__Exercise directions__:
All the lines below need to be output exactly, apart from any images.
§ §
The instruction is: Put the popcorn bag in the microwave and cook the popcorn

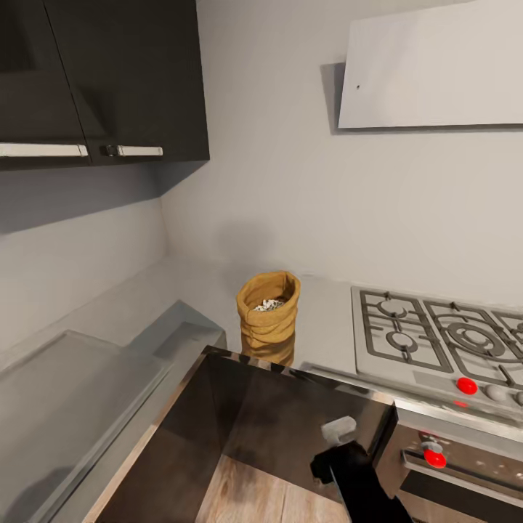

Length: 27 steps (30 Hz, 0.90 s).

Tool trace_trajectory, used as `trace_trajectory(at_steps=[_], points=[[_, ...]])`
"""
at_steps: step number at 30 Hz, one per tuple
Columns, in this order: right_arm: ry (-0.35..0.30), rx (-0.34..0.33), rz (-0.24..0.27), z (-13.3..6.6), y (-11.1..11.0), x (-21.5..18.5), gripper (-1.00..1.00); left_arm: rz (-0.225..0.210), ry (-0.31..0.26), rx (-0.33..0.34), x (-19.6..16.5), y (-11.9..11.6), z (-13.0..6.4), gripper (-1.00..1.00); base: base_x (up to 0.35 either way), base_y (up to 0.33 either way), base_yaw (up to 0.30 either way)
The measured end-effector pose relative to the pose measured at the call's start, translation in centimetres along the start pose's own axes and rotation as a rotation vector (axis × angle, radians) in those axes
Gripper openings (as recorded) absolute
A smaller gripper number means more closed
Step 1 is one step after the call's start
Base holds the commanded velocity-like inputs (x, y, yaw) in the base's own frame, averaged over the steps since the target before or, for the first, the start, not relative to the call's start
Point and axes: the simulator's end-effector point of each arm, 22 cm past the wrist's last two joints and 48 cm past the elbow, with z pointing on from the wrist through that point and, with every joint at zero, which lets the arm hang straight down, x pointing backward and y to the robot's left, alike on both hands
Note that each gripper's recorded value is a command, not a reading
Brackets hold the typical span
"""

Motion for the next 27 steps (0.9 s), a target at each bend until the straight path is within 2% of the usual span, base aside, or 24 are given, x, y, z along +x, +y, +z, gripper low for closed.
trace_trajectory(at_steps=[1,4,8,11,13,18,21,27], points=[[-0.035,0.001,0.003,-1.8,-0.1,-2.0,1.0,0.0,0.0,0.0,0.0,0.0,0.0,1.0,0.0,0.0,0.0],[-0.092,0.008,0.017,-4.8,-0.7,-4.7,1.0,0.0,0.0,0.0,0.0,0.0,0.0,1.0,0.0,0.0,0.0],[-0.18,0.012,-0.008,-6.8,-0.4,-8.5,1.0,0.0,0.0,-0.001,0.0,0.0,0.0,1.0,0.0,0.0,0.0],[-0.29,0.038,-0.005,-9.3,-2.1,-14.8,1.0,0.0,0.0,0.0,0.0,0.0,0.0,1.0,0.0,0.0,0.0],[-0.411,0.069,0.007,-12.9,-4.2,-21.6,1.0,0.0,0.0,0.0,0.0,0.0,0.0,1.0,0.0,0.0,0.0],[-0.585,0.123,0.022,-19.6,-7.7,-31.0,1.0,0.0,0.0,0.0,0.0,0.0,0.0,1.0,0.0,0.0,0.0],[-0.614,0.144,0.041,-21.4,-9.5,-34.3,1.0,0.0,0.0,0.0,0.0,0.0,0.0,1.0,0.0,0.0,0.0],[-0.594,0.144,0.09,-22.1,-11.7,-37.6,1.0,0.0,0.0,0.0,0.0,0.0,0.0,1.0,0.0,0.0,0.0]])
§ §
__Response__:
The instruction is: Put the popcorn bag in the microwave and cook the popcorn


Length: 27 steps (30 Hz, 0.90 s).

Tool trace_trajectory, used as `trace_trajectory(at_steps=[_], points=[[_, ...]])`
"""
at_steps: step number at 30 Hz, one per tuple
Columns, in this order: right_arm: ry (-0.35..0.30), rx (-0.34..0.33), rz (-0.24..0.27), z (-13.3..6.6), y (-11.1..11.0), x (-21.5..18.5), gripper (-1.00..1.00); left_arm: rz (-0.225..0.210), ry (-0.31..0.26), rx (-0.33..0.34), x (-19.6..16.5), y (-11.9..11.6), z (-13.0..6.4), gripper (-1.00..1.00); base: base_x (up to 0.35 either way), base_y (up to 0.33 either way), base_yaw (up to 0.30 either way)
The measured end-effector pose relative to the pose measured at the call's start, translation in centimetres along the start pose's own axes and rotation as a rotation vector (axis × angle, radians) in those axes
Gripper openings (as recorded) absolute
A smaller gripper number means more closed
Step 1 is one step after the call's start
Base holds the commanded velocity-like inputs (x, y, yaw) in the base's own frame, averaged over the steps since the target before or, for the first, the start, not relative to the call's start
Point and axes: the simulator's end-effector point of each arm, 22 cm past the wrist's last two joints and 48 cm past the elbow, with z pointing on from the wrist through that point and, with every joint at zero, which lets the arm hang straight down, x pointing backward and y to the robot's left, alike on both hands
Note that each gripper's recorded value is a command, not a reading
Brackets hold the typical span
"""

Motion for the next 27 steps (0.9 s), a target at each bend until the straight path is within 2% of the usual span, base aside, or 24 are given, x, y, z along +x, +y, +z, gripper low for closed.
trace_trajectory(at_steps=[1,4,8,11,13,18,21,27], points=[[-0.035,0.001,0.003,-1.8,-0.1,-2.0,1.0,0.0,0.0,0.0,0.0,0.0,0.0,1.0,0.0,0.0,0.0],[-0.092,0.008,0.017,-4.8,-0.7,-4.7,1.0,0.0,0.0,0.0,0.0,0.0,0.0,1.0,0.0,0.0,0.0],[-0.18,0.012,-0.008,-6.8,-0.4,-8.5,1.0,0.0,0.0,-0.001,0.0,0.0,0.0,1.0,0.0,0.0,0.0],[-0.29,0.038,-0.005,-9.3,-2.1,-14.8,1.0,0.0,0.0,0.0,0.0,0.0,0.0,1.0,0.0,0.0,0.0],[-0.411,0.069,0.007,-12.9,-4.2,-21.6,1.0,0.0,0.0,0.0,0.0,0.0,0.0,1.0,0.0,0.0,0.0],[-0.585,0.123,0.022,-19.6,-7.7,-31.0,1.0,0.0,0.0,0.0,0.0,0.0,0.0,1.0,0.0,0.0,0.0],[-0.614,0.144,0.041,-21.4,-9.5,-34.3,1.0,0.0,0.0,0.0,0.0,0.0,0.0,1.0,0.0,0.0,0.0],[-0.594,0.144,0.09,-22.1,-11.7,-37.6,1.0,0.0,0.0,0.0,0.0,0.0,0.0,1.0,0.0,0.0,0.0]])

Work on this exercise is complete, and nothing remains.